Department of Medical Microbiology and Infection Prevention, University Medical Center Groningen, University of Groningen, Groningen, Netherlands.
Department of Microbiology and Immunology, Institute of Biomedicine, Gothenburg University, Gothenburg, Sweden.
Front Immunol. 2019 Mar 29;10:646. doi: 10.3389/fimmu.2019.00646. eCollection 2019.

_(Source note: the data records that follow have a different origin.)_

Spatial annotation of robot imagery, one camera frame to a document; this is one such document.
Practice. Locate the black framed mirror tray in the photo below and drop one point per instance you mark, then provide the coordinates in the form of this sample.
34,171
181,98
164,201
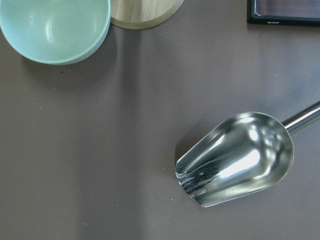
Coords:
284,12

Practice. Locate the steel ice scoop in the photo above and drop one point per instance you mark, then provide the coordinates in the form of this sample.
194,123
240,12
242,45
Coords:
247,153

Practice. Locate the mint green bowl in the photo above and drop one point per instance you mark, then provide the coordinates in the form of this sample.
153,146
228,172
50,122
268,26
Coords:
55,32

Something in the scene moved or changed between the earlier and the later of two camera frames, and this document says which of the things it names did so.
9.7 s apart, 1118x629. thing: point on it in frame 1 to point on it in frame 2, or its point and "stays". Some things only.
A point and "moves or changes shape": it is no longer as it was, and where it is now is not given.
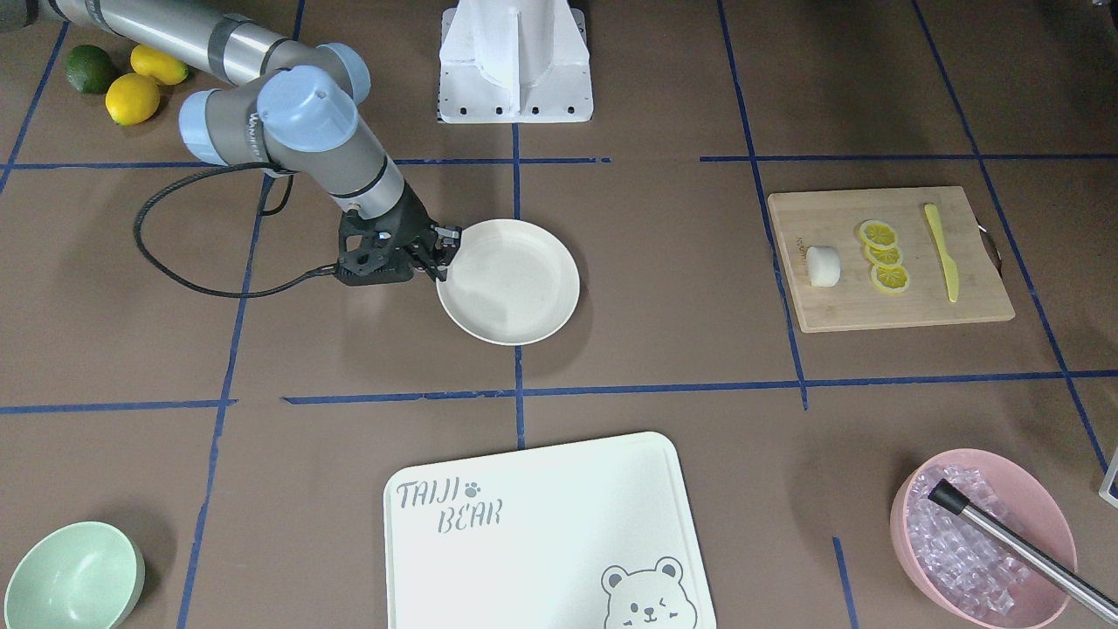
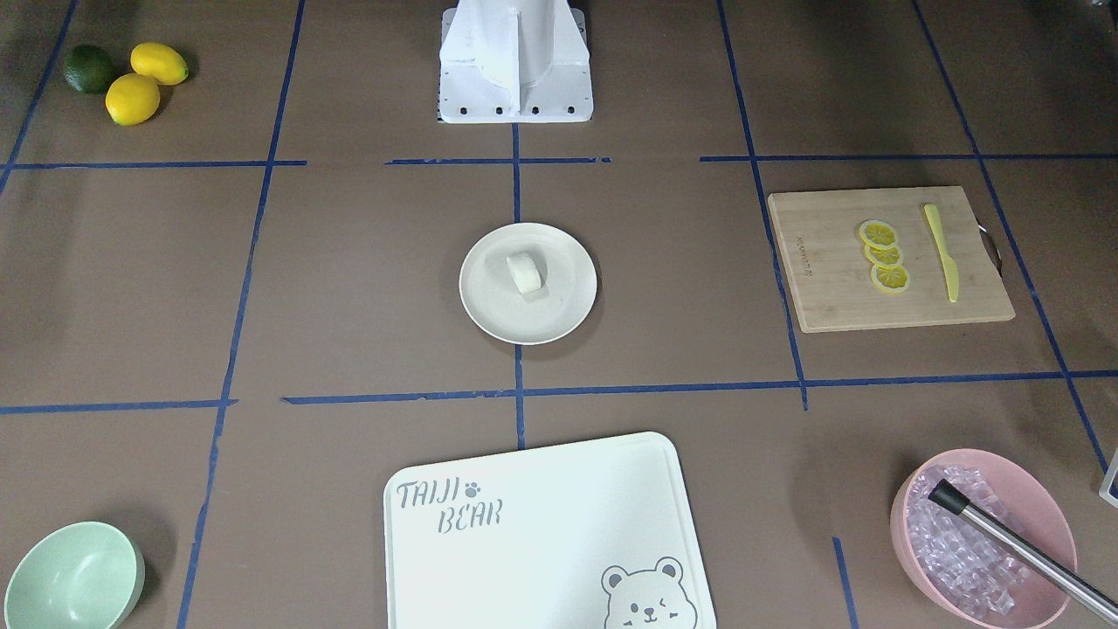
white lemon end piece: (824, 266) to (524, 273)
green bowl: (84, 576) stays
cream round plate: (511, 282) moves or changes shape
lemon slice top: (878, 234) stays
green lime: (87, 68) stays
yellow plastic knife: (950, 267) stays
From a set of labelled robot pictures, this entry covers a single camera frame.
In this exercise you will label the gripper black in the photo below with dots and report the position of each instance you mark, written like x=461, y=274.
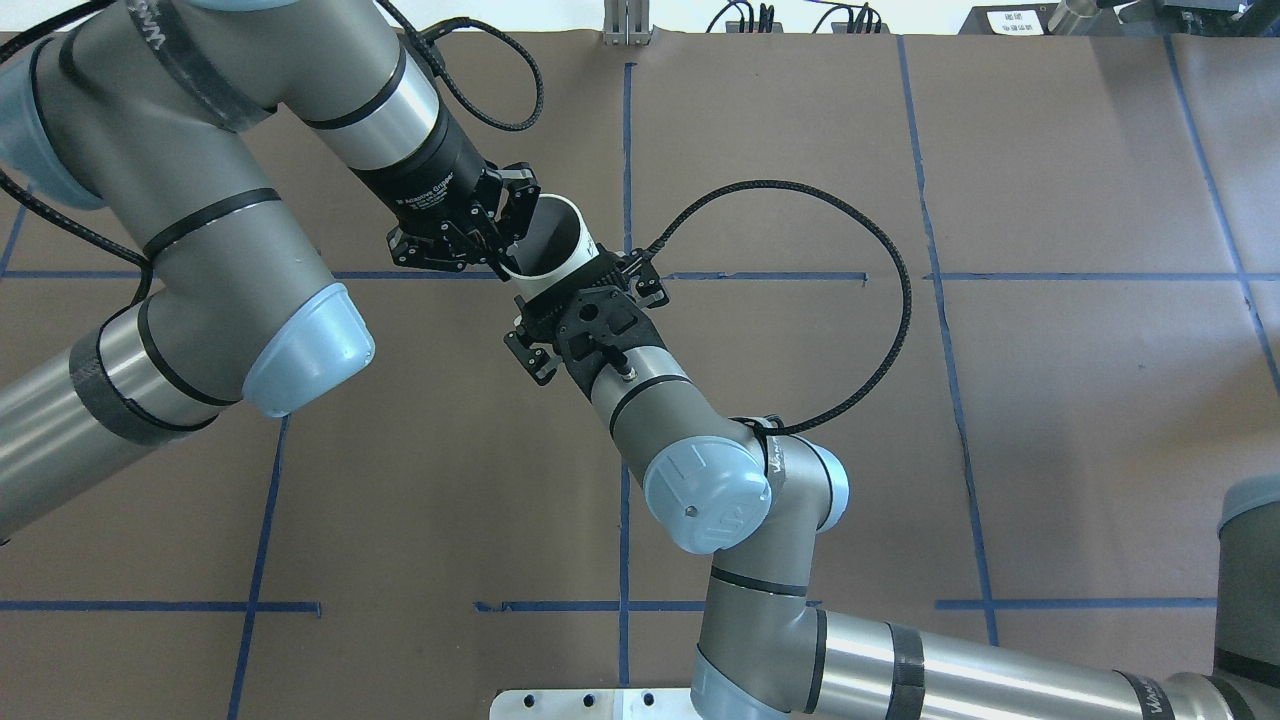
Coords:
x=425, y=178

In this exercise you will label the white mug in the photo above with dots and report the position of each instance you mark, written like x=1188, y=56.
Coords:
x=556, y=244

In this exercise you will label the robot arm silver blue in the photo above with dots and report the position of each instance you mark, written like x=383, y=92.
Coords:
x=126, y=118
x=1048, y=474

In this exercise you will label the small metal cup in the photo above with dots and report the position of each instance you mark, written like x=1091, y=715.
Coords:
x=1073, y=18

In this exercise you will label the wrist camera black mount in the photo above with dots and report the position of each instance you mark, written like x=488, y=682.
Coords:
x=589, y=319

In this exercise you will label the aluminium frame post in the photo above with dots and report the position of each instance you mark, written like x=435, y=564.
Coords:
x=627, y=23

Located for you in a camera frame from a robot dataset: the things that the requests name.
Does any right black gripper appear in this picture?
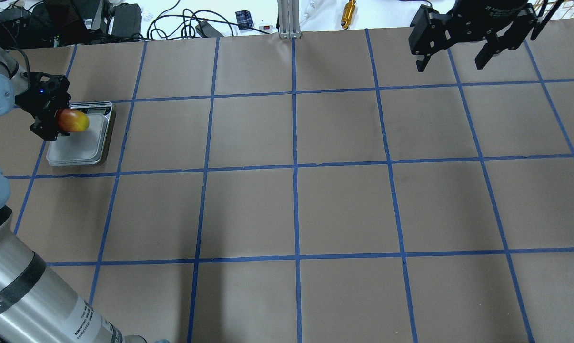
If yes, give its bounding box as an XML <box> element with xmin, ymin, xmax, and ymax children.
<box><xmin>408</xmin><ymin>0</ymin><xmax>539</xmax><ymax>72</ymax></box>

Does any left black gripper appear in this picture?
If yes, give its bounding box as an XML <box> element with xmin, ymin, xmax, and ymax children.
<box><xmin>15</xmin><ymin>72</ymin><xmax>71</xmax><ymax>141</ymax></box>

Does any yellow mango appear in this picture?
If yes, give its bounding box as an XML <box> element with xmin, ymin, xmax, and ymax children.
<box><xmin>55</xmin><ymin>108</ymin><xmax>90</xmax><ymax>134</ymax></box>

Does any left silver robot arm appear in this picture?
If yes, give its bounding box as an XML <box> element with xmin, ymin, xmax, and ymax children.
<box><xmin>0</xmin><ymin>46</ymin><xmax>145</xmax><ymax>343</ymax></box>

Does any silver digital kitchen scale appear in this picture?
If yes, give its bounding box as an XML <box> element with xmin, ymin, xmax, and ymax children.
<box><xmin>46</xmin><ymin>101</ymin><xmax>115</xmax><ymax>167</ymax></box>

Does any black electronics pile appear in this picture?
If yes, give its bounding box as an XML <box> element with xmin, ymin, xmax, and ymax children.
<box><xmin>0</xmin><ymin>0</ymin><xmax>111</xmax><ymax>50</ymax></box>

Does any black power adapter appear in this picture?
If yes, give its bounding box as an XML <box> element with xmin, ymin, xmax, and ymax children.
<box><xmin>111</xmin><ymin>3</ymin><xmax>142</xmax><ymax>39</ymax></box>

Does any metal cylinder connector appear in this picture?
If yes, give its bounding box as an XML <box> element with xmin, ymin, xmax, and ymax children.
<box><xmin>340</xmin><ymin>0</ymin><xmax>356</xmax><ymax>30</ymax></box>

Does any small dark blue box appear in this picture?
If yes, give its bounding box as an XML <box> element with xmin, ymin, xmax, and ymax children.
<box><xmin>235</xmin><ymin>10</ymin><xmax>253</xmax><ymax>31</ymax></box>

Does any black cable bundle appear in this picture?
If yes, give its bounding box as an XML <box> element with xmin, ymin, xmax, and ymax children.
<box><xmin>146</xmin><ymin>0</ymin><xmax>273</xmax><ymax>41</ymax></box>

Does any aluminium frame post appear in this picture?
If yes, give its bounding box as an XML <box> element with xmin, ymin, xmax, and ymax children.
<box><xmin>276</xmin><ymin>0</ymin><xmax>302</xmax><ymax>39</ymax></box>

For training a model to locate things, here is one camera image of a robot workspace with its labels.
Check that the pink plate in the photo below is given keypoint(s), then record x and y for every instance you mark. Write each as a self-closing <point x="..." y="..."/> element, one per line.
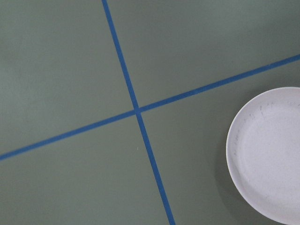
<point x="263" y="154"/>

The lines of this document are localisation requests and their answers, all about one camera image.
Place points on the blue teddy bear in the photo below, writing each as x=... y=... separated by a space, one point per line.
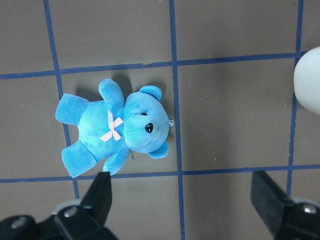
x=111 y=128

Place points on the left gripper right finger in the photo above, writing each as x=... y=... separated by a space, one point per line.
x=286 y=218

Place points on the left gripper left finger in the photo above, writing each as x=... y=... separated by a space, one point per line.
x=83 y=221

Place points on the white trash can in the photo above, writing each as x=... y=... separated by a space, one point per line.
x=306 y=80

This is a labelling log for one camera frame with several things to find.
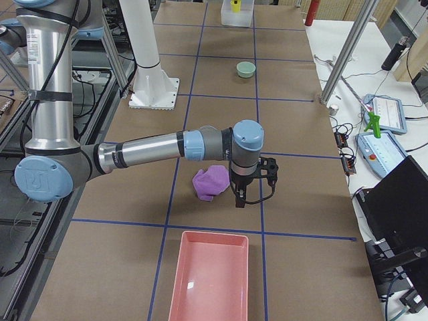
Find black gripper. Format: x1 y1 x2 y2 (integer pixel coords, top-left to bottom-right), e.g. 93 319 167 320
231 172 255 208

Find purple cloth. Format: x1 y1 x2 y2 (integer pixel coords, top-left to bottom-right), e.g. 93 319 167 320
192 165 230 202

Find mint green bowl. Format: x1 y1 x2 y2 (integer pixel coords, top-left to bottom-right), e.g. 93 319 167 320
236 61 256 79

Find yellow plastic cup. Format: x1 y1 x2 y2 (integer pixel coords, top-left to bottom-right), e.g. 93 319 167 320
230 0 241 13

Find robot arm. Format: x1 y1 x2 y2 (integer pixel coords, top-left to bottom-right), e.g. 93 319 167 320
15 1 275 207

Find clear plastic storage box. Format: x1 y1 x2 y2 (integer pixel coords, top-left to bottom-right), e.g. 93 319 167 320
221 0 254 27

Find pink plastic bin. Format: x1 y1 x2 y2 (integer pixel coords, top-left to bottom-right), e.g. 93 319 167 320
169 231 249 320

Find small metal cylinder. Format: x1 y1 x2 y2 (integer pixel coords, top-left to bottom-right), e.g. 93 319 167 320
328 104 339 116

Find near blue teach pendant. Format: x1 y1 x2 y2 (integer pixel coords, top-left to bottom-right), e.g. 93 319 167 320
356 130 408 179

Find blue teach pendant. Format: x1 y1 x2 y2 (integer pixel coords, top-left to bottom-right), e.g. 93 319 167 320
363 94 407 134
356 130 408 179

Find metal reacher grabber tool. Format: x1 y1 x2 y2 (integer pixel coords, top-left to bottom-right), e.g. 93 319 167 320
314 55 381 138

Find black monitor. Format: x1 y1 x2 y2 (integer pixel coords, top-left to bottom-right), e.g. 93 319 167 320
356 155 427 303

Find far blue teach pendant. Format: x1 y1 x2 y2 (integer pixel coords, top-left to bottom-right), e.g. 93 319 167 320
363 94 407 134

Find red bottle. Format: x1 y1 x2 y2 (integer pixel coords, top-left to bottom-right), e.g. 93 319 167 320
304 0 320 27

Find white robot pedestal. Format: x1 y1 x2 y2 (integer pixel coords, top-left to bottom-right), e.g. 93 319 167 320
120 0 180 110

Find aluminium frame post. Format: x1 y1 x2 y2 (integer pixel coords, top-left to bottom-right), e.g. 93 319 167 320
320 0 379 105

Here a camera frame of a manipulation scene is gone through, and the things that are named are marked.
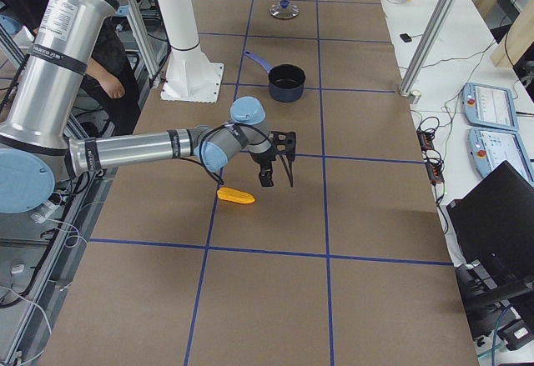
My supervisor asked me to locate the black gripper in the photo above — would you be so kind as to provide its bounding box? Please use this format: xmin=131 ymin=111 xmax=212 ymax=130
xmin=250 ymin=150 xmax=295 ymax=188

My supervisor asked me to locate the glass lid with blue knob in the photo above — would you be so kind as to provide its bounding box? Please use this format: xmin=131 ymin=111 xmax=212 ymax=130
xmin=270 ymin=0 xmax=300 ymax=20

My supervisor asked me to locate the yellow corn cob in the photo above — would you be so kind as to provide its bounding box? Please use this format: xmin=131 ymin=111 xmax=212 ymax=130
xmin=217 ymin=187 xmax=256 ymax=204

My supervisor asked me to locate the brown table mat with grid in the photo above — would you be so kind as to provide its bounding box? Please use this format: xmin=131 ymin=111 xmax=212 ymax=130
xmin=41 ymin=0 xmax=477 ymax=365

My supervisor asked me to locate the person in black clothes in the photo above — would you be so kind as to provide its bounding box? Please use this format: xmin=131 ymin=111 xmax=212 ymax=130
xmin=1 ymin=0 xmax=141 ymax=135

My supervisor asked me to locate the small black device on table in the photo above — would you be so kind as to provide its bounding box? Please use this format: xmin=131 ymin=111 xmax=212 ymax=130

Adjuvanted whole inactivated virus (WIV) influenza vaccines show promise as broadly protective influenza vaccine candidates. Using WIV as basis we assessed the relative efficacy of different adjuvants by carrying out a head-to-head comparison of the liposome-based adjuvants CAF01 and CAF09 and the protein-based adjuvants CTA1-DD and CTA1-3M2e-DD and evaluated whether one or more of the adjuvants could induce broadly protective immunity. Mice were immunized with WIV prepared from A/Puerto Rico/8/34 (H1N1) virus intramuscularly with or without CAF01 or intranasally with or without CAF09, CTA1-DD, or CTA1-3M2e-DD, followed by challenge with homologous, heterologous or heterosubtypic virus. In general, intranasal immunizations were significantly more effective than intramuscular immunizations in inducing virus-specific serum-IgG, mucosal-IgA, and splenic IFNγ-producing CD4 T cells. Intranasal immunizations with adjuvanted vaccines afforded strong cross-protection with milder clinical symptoms and better control of virus load in lungs. Mechanistic studies indicated that non-neutralizing IgG antibodies and CD4 T cells were responsible for the improved cross-protection while IgA antibodies were dispensable. The role of CD4 T cells was particularly pronounced for CTA1-3M2e-DD adjuvanted vaccine as evidenced by CD4 T cell-dependent reduction of lung virus titers and clinical symptoms. Thus, intranasally administered WIV in combination with effective mucosal adjuvants appears to be a promising broadly protective influenza vaccine candidate.
佐剂全灭活病毒(WIV)流感疫苗有望成为广泛保护性流感疫苗候选物。我们以 WIV 为基础,通过对头对头比较基于脂质体的佐剂 CAF01 和 CAF09 以及基于蛋白的佐剂 CTA1-DD 和 CTA1-3M2e-DD,评估了不同佐剂的相对功效,并评估了一种或多种佐剂是否能诱导广泛保护性免疫。我们通过肌肉内注射或不注射 CAF01 或鼻内注射或不注射 CAF09、CTA1-DD 或 CTA1-3M2e-DD 用 A/Puerto Rico/8/34(H1N1)病毒制备的 WIV 免疫小鼠,然后用同源、异源或异亚型病毒进行攻毒。一般来说,鼻内免疫比肌肉内免疫更有效地诱导病毒特异性血清 IgG、粘膜 IgA 和脾 IFNγ产生的 CD4 T 细胞。用佐剂疫苗进行鼻内免疫可提供强大的交叉保护,症状较轻,肺部病毒载量控制较好。机制研究表明,非中和 IgG 抗体和 CD4 T 细胞是改善交叉保护的原因,而 IgA 抗体则是可有可无的。CD4 T 细胞在 CTA1-3M2e-DD 佐剂疫苗中的作用尤为明显,因为 CD4 T 细胞依赖性降低了肺部病毒滴度和临床症状。因此,鼻内给予 WIV 联合有效的粘膜佐剂似乎是一种有前途的广泛保护性流感疫苗候选物。